CAFTA is an attempt to lock them into a similar 21st century, making it more difficult for them to pass laws protecting their industries, or to confront malignant multinationals, or to work together to produce alternative production or financial networks.

What of those underrepresented, impoverished consumers in the US? First of all, it is not clear that if a manufacturer saves fifty cents on the production of a t-shirt, the savings will be passed on to consumers. Most consumers don't have the time to compare prices at Wal-Mart, Old Navy, etc. In any case, their goods are not exactly the same, complicating price comparisons. In fact, even the prices of identical pieces of clothing vary wildly, by 60% or more, depending on the time in the calendar year they are being purchased, whether they are being sold at Marshalls or a department store, or whether a clerk remembered to put up one of those 'take an extra 25% off lowest price' signs. The notion that a marginal savings in labor costs will show up with crystal clarity in the price consumers pay is laughable.

More importantly, by what calculation can a saving of fifty cents make much of a difference in anyone's life in the US? Fifty cents is less than the price of a pint of milk. Our poor consumer would have to purchase two hundred t-shirts to save a mere one hundred dollars, which still will not go very far in terms of meeting the housing and health costs that increasingly dominate the budgets of most low-income Americans. By contrast, a single worker losing a well paying job, and moving either to un-, semi- or minimum wage employment has immediate and devastating repercussions. He or she may well lose the ability to cover the health or housing costs for the family, and stress within the family is likely to soar. The loss of five or ten thousand dollars in income will rebound on local retailers they typically shop at, causing further shrinkage.

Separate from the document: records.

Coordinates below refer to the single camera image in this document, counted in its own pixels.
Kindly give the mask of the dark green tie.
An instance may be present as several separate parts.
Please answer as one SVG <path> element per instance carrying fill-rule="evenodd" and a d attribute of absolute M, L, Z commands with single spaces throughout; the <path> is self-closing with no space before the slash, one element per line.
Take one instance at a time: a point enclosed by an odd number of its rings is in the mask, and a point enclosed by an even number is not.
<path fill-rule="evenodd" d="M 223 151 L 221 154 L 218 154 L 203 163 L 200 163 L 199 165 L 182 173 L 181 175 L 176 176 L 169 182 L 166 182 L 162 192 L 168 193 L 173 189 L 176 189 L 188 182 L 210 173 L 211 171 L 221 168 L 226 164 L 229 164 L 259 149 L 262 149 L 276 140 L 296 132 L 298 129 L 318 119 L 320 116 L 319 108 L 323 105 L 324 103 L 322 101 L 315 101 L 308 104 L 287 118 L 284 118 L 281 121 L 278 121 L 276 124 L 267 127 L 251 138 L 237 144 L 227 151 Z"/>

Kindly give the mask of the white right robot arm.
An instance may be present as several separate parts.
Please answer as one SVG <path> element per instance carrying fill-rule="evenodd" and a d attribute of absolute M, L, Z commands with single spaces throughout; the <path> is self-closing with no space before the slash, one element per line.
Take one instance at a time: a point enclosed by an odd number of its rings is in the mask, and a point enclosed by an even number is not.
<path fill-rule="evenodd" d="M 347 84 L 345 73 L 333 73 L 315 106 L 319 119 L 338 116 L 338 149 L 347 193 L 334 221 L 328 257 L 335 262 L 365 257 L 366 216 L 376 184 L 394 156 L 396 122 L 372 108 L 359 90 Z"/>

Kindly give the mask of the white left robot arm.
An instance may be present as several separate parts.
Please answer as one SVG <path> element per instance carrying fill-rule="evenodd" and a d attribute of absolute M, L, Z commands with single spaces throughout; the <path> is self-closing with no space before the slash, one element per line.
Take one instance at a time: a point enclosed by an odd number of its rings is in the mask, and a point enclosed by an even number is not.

Far from being 'the most underrepresented constituency in America', 'consumers' (who apparently live in a parallel universe separate from 'workers') have been the justification for most economic policies of the last twenty five years, most notably the spread of Wal-Mart and shopping malls, and the neoliberal policies epitomized by NAFTA, the WTO, and now CAFTA. That investors, rather than consumers, are in fact the major beneficiaries does not prevent these arguments about consumers from being hauled out time after time.

If the CAFTA fifteen believed that voting for CAFTA would help Central Americans or poor US citizens, they were sadly mistaken. We cannot afford such errors in judgment, and should reward them with vigorous primary challenges next year.